L.S.,
Last week, a colleague of mine from Meteo France held a talk at the
yearly meeting of all researchers working on HARMONIE (see
http://hirlam.org) discussing the performance of our code when compiled
with each of the supported compilers on the Cray XC30 at ECMWF
(http://www.ecmwf.int/en/computing/our-facilities).
In the context of GCC this is relevant, because one of the three
compilers is gfortran (version 4.9.2).
One of his slides discussed the differences in optimizations that the
three compilers offer; I was surprised to learn that GCC/gfortran
doesn't do loop fusion *at all*. Note, I discussed loop fusion (among
other optimizations) at LinuxExpo 99 (http://moene.org/~toon/nwp.ps)
which, unsurprisingly, was held 16 years ago :-)
Why is loop fusion important, especially in Fortran 90 and later programs ?
Because without it, every array assignment is a single loop nest,
isolated from related, same-shape assignments.

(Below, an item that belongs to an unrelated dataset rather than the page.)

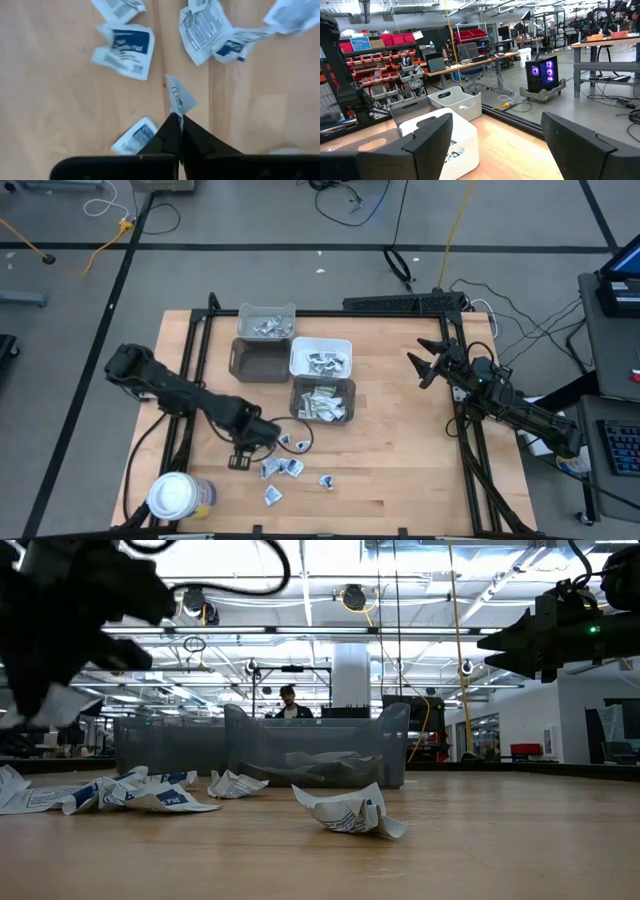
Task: Pick & Place First Aid Supplies
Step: Put the blue alcohol pad into the left black bin
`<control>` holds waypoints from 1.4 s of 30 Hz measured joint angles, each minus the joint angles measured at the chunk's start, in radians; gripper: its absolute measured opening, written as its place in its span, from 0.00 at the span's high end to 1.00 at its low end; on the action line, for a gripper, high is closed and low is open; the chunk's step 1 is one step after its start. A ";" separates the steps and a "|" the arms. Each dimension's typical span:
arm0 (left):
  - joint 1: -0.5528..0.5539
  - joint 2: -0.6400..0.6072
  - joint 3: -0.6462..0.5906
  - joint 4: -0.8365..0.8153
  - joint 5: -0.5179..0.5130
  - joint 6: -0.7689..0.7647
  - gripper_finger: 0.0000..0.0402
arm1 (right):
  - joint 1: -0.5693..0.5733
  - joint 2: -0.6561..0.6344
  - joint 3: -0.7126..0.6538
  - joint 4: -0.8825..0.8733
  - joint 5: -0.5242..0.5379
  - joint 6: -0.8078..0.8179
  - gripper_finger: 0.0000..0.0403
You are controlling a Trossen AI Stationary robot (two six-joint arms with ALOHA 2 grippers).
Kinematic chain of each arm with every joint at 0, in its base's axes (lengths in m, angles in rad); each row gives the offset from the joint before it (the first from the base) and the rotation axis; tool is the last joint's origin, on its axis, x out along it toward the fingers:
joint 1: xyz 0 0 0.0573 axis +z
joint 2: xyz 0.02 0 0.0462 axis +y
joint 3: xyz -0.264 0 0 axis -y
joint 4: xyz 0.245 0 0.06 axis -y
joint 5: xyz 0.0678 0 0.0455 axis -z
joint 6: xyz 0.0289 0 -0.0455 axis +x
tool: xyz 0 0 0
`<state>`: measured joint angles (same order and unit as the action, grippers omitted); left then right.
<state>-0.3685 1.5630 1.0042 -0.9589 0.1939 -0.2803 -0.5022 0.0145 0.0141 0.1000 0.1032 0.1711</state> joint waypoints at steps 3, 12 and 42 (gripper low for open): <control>0.014 -0.070 0.013 -0.050 0.013 0.038 1.00 | 0.000 0.000 0.000 0.000 0.000 0.000 0.26; 0.035 -0.197 0.016 -0.159 0.016 0.208 1.00 | 0.000 0.000 0.000 0.000 0.000 0.000 0.26; 0.870 0.154 0.446 -0.290 -0.122 0.807 1.00 | 0.000 0.000 0.000 0.000 0.000 0.000 0.26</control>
<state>0.5015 1.7169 1.4506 -1.2490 0.0723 0.5271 -0.5023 0.0144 0.0142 0.1000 0.1033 0.1711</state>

Consider this (artificial, but typical) example [updating atmospheric
quantities after the computation of the rate of change during a time
step of the integration]:
SUBROUTINE UPDATE_DT(T, U, V, Q, DTDT, DUDT, DVDT, DQDT, &
& NLON, NLAT, NLEV, TSTEP)
...
REAL, DIMENSION(NLON, NLAT, NLEV) :: T, U, V, Q, DTDT, DUDT, DVDT, DQDT
...
T = T + TSTEP*DTDT ! Update temperature
U = U + TSTEP*DUDT ! Update east-west wind component
V = V + TSTEP*DVDT ! Update north-south wind component
Q = Q + TSTEP*DQDT ! Update specific humidity
...
END
This generates four consecutive 3 deep loop nests over NLEV, NLAT, NLON.
Of course, it would be much more efficient if this were just one loop
nest, as Fortran 77 programmers would write it:
DO JLEV = 1, NLEV
DO JLAT = 1, NLAT
DO JLON = 1, NLON
T(JLON, JLAT, JLEV) = T(JLON, JLAT, JLEV) + TSTEP*DTDT(JLON,
JLAT, JLEV)
U(JLON, JLAT, JLEV) = U(JLON, JLAT, JLEV) + TSTEP*DUDT(JLON,
JLAT, JLEV)
V(JLON, JLAT, JLEV) = V(JLON, JLAT, JLEV) + TSTEP*DVDT(JLON,
JLAT, JLEV)
Q(JLON, JLAT, JLEV) = Q(JLON, JLAT, JLEV) + TSTEP*DQDT(JLON,
JLAT, JLEV)
ENDDO
ENDDO
ENDDO
After a loop fusion optimization pass the Fortran 90 and the Fortran 77
code should result in the same assembler output.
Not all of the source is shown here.